#### WHAT IS EXPECTED
Please restate the listing word for word, omitting the images.

#### DATA FOR PROCESSING

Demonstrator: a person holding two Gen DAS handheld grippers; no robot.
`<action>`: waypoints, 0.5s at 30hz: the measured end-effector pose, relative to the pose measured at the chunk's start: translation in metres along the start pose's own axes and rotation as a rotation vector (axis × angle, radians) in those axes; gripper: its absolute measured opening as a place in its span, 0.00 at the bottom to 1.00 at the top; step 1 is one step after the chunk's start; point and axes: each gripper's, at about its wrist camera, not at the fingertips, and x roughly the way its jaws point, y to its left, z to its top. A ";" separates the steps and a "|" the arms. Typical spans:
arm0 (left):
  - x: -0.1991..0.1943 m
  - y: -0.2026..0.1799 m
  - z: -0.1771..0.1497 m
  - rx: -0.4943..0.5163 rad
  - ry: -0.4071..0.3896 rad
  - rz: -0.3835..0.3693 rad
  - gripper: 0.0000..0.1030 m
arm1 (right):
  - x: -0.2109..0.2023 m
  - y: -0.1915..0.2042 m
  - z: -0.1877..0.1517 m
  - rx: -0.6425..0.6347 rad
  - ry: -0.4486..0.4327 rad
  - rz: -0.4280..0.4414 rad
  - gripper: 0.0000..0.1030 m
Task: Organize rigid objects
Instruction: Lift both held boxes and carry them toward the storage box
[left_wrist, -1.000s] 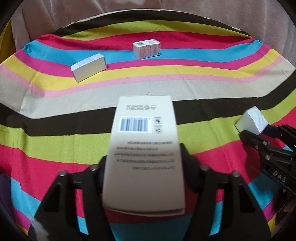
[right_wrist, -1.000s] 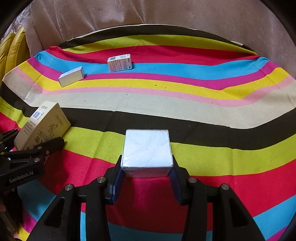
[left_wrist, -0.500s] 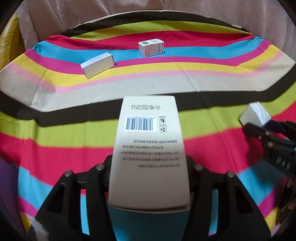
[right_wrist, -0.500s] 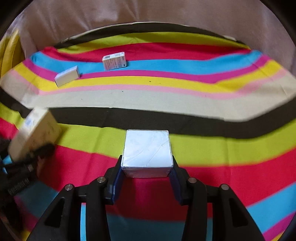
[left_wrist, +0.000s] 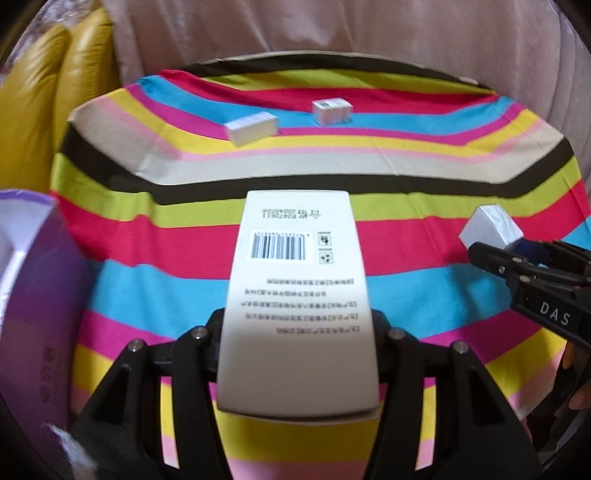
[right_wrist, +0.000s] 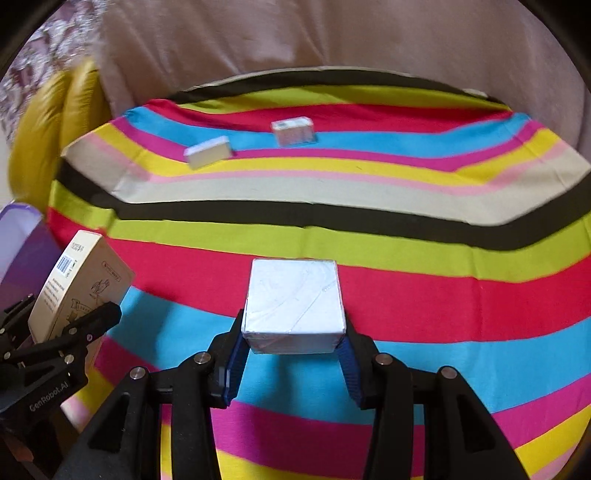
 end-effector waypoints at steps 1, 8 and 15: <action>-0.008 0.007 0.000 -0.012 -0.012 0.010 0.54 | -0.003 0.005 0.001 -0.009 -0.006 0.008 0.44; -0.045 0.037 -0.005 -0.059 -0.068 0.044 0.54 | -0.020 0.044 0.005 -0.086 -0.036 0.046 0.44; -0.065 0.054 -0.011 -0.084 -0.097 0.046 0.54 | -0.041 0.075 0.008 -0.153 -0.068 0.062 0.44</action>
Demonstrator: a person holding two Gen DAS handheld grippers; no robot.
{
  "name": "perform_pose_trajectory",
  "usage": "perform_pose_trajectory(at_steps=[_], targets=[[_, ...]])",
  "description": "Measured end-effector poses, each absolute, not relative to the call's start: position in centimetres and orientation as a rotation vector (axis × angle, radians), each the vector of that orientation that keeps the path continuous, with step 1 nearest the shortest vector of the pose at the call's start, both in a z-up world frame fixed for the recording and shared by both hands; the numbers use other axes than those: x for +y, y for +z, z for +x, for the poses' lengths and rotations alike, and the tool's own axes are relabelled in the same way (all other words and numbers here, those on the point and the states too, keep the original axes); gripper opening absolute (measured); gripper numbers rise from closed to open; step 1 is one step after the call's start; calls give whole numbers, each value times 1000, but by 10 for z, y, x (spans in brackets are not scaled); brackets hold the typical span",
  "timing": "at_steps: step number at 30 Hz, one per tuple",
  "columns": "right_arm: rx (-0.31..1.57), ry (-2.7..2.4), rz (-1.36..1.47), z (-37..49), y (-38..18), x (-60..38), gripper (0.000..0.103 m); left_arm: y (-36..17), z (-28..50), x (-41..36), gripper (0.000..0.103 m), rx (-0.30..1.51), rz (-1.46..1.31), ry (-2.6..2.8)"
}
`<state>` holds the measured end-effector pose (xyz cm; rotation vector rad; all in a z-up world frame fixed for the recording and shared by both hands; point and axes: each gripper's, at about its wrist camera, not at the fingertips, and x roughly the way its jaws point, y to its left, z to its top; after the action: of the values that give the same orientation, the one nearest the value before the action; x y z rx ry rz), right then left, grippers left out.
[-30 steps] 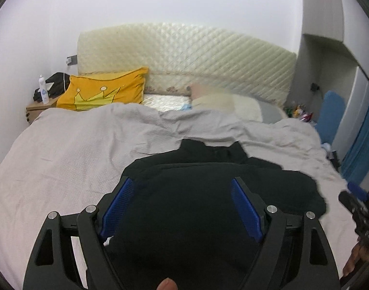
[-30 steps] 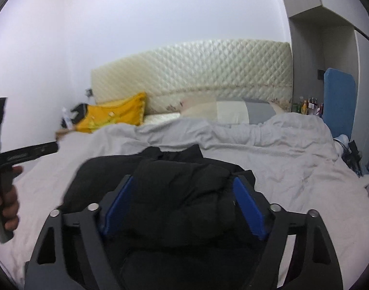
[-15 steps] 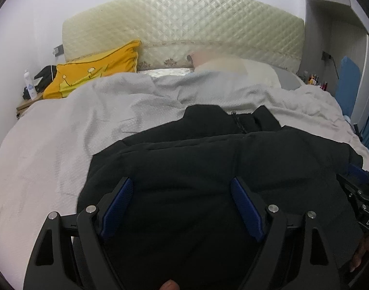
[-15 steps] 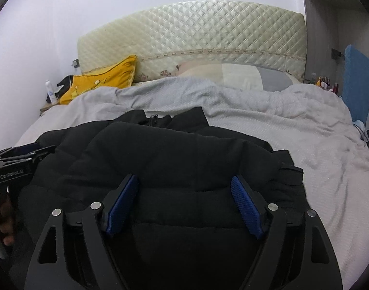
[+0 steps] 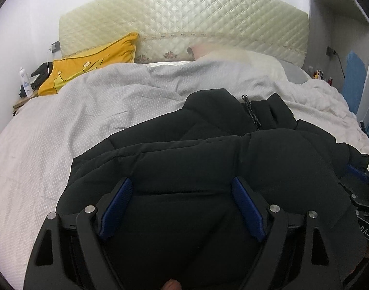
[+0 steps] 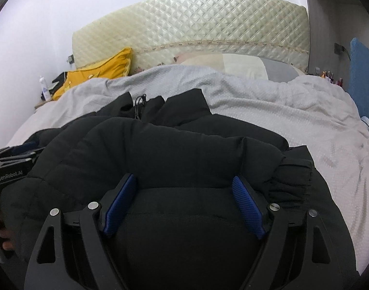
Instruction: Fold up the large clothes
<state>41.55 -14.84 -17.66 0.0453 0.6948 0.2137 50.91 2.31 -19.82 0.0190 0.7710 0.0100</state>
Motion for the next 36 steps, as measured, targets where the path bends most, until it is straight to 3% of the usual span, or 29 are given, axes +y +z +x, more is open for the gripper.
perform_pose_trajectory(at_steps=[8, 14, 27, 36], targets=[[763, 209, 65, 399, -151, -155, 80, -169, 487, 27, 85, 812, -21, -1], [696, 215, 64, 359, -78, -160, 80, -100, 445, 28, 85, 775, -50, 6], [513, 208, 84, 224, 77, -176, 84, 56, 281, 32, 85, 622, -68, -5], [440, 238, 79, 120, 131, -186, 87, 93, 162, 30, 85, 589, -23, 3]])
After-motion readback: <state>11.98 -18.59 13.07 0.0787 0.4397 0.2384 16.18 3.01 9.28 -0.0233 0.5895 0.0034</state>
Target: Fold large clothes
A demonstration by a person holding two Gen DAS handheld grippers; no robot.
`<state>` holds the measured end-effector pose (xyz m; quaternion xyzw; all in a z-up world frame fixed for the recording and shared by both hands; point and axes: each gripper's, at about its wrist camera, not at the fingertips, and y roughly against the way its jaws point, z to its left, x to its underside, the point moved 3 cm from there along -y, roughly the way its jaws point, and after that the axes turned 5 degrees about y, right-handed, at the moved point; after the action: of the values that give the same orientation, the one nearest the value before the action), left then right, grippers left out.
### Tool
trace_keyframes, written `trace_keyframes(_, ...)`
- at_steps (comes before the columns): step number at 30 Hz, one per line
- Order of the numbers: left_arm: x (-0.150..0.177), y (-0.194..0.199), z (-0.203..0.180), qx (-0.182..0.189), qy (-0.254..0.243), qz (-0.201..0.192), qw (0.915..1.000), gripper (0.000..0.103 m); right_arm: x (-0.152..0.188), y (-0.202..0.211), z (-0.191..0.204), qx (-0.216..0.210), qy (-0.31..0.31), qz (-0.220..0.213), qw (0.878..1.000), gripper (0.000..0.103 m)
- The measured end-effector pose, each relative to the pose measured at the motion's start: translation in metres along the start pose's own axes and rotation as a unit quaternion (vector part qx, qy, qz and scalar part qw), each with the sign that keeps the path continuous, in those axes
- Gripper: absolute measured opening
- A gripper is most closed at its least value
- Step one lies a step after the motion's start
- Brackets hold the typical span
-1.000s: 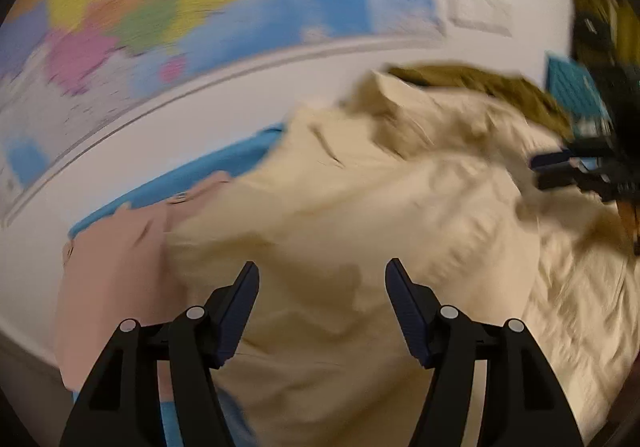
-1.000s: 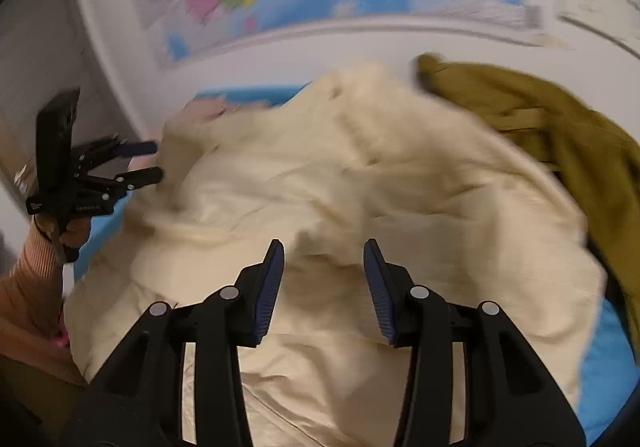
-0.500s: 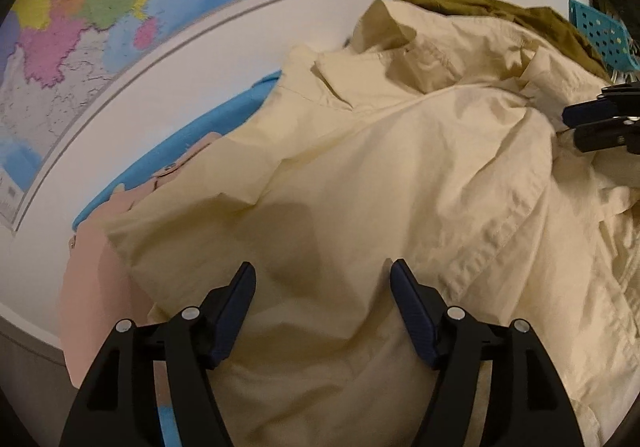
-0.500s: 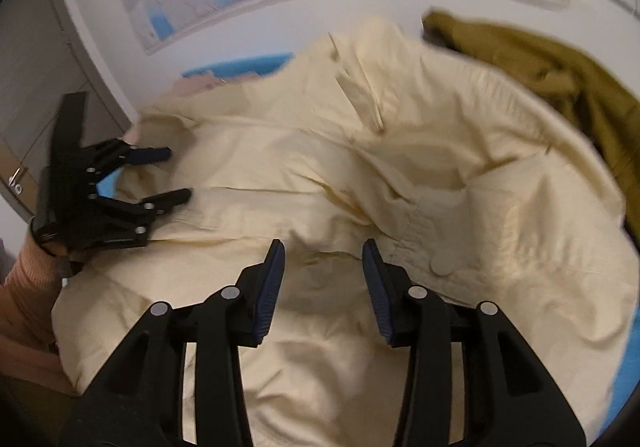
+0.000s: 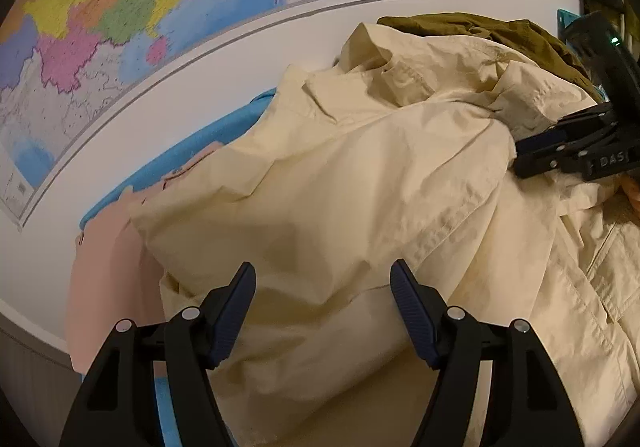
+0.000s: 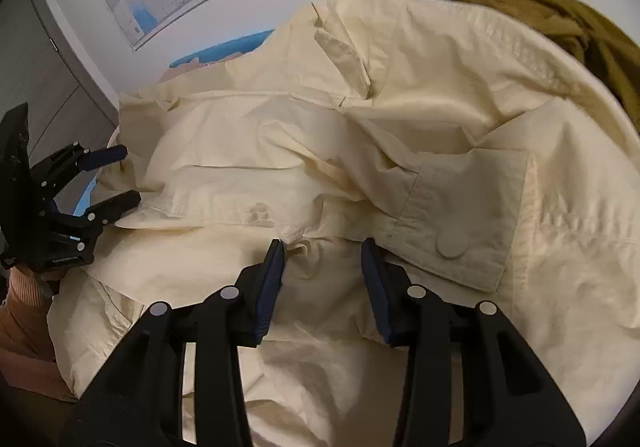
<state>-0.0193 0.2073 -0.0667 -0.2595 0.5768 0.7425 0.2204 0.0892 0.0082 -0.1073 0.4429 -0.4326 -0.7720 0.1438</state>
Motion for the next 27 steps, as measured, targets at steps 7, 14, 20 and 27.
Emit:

#### OUTPUT
Demonstrator: a person holding two Gen DAS handheld grippers; no robot.
`<action>`: waypoints, 0.5s at 30hz: the measured end-effector pose, relative to the pose measured at the chunk's start: translation in metres along the start pose's own axes and rotation as a rotation vector (axis × angle, radians) in those axes; gripper: its absolute measured opening as a place in its span, 0.00 at the bottom to 1.00 at the top; step 1 is one step after the chunk's start; point and axes: each gripper's, at about its wrist camera, not at the fingertips, and x roughly the way its jaws point, y to its left, z to its top. A ";" separates the steps and a "|" the arms. Typical spans:
arm0 (left):
  - x: -0.1991..0.1943 m
  - y: -0.2026..0.1799 m
  - z: -0.1771..0.1497 m
  - rx: -0.4943..0.5163 rad
  - ry: -0.4071..0.3896 rad
  - rz: -0.3835..0.3693 rad
  - gripper: 0.0000..0.1030 m
arm1 (right):
  - x: -0.2109..0.2023 m
  - y: -0.1915..0.2042 m
  - z: -0.1877..0.1517 m
  - rx: -0.6425..0.6347 rad
  - ry: -0.4486..0.4327 rad
  - rz: -0.4280..0.4414 rad
  - gripper: 0.0000..0.1030 m
Task: Organize rigid objects
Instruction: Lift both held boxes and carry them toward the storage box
[left_wrist, -1.000s] 
[right_wrist, -1.000s] 
[left_wrist, -0.500s] 
[right_wrist, -0.500s] 
[left_wrist, +0.000s] 
[right_wrist, +0.000s] 
 end-effector waypoints at steps 1, 8 and 15: <action>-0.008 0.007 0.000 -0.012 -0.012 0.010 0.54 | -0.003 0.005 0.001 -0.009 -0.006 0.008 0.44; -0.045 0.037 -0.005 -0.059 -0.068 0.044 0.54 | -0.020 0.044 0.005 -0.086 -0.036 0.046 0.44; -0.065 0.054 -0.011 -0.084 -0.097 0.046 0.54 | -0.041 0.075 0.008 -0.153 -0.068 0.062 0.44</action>
Demonstrator: a person holding two Gen DAS handheld grippers; no robot.
{
  "name": "perform_pose_trajectory",
  "usage": "perform_pose_trajectory(at_steps=[_], targets=[[_, ...]])",
  "description": "Measured end-effector poses, each absolute, not relative to the call's start: position in centimetres and orientation as a rotation vector (axis × angle, radians), each the vector of that orientation that keeps the path continuous, with step 1 nearest the shortest vector of the pose at the call's start, both in a z-up world frame fixed for the recording and shared by both hands; the numbers use other axes than those: x for +y, y for +z, z for +x, for the poses' lengths and rotations alike, and the tool's own axes are relabelled in the same way (all other words and numbers here, those on the point and the states too, keep the original axes); gripper opening absolute (measured); gripper numbers rise from closed to open; step 1 is one step after the call's start; calls give whole numbers, each value times 1000, but by 10 for z, y, x (spans in brackets are not scaled); brackets hold the typical span",
  "timing": "at_steps: step number at 30 Hz, one per tuple",
  "columns": "right_arm: rx (-0.31..1.57), ry (-2.7..2.4), rz (-1.36..1.47), z (-37..49), y (-38..18), x (-60..38), gripper (0.000..0.103 m); left_arm: y (-36..17), z (-28..50), x (-41..36), gripper (0.000..0.103 m), rx (-0.30..1.51), rz (-1.46..1.31), ry (-2.6..2.8)"
}
`<state>` holds the measured end-effector pose (xyz cm; rotation vector rad; all in a z-up world frame fixed for the recording and shared by both hands; point and axes: each gripper's, at about its wrist camera, not at the fingertips, and x roughly the way its jaws point, y to its left, z to its top; after the action: of the values that give the same orientation, the one nearest the value before the action; x y z rx ry rz), right then left, grippers left out.
[-30 steps] 
[-30 steps] 
[-15 steps] 
[-15 steps] 
[+0 steps] 
[+0 steps] 
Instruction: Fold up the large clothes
<state>41.55 -14.84 -17.66 0.0453 0.6948 0.2137 50.91 2.31 -19.82 0.0190 0.7710 0.0100</state>
Motion for the next 36 steps, as measured, targets where the path bends most, until it is straight to 3% of the usual span, or 29 are given, axes +y +z +x, more is open for the gripper.
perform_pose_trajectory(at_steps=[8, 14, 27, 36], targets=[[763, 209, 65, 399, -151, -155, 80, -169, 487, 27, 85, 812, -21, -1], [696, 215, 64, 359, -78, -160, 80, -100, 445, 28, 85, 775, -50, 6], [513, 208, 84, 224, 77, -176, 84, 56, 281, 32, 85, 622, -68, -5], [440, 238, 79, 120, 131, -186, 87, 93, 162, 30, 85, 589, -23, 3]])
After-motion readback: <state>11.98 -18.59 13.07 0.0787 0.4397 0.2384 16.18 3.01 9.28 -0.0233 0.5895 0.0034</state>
Target: Fold large clothes
A demonstration by a person holding two Gen DAS handheld grippers; no robot.
`<state>` holds the measured end-effector pose (xyz m; quaternion xyzw; all in a z-up world frame fixed for the recording and shared by both hands; point and axes: each gripper's, at about its wrist camera, not at the fingertips, and y roughly against the way its jaws point, z to its left, x to its underside, the point moved 3 cm from there along -y, roughly the way its jaws point, and after that the axes turned 5 degrees about y, right-handed, at the moved point; after the action: of the values that give the same orientation, the one nearest the value before the action), left then right, grippers left out.
### Tool
trace_keyframes, written `trace_keyframes(_, ...)`
- at_steps (comes before the columns): step number at 30 Hz, one per line
- Order of the numbers: left_arm: x (-0.150..0.177), y (-0.194..0.199), z (-0.203..0.180), qx (-0.182..0.189), qy (-0.254..0.243), qz (-0.201..0.192), qw (0.915..1.000), gripper (0.000..0.103 m); right_arm: x (-0.152..0.188), y (-0.202..0.211), z (-0.191..0.204), qx (-0.216..0.210), qy (-0.31..0.31), qz (-0.220..0.213), qw (0.878..1.000), gripper (0.000..0.103 m)
- The measured end-effector pose, each relative to the pose measured at the motion's start: translation in metres along the start pose's own axes and rotation as a unit quaternion (vector part qx, qy, qz and scalar part qw), each with the sign that keeps the path continuous, in those axes
- Gripper: absolute measured opening
- A gripper is most closed at its least value
- Step one lies a step after the motion's start
- Brackets hold the typical span
-1.000s: 
-1.000s: 
-0.500s: 
-0.500s: 
+0.000s: 
+0.000s: 
<state>-0.0193 0.2073 -0.0667 -0.2595 0.5768 0.7425 0.2204 0.0892 0.0082 -0.1073 0.4429 -0.4326 -0.7720 0.1438</state>
Motion for the next 27 steps, as measured, targets at steps 7, 14, 20 and 27.
Emit:

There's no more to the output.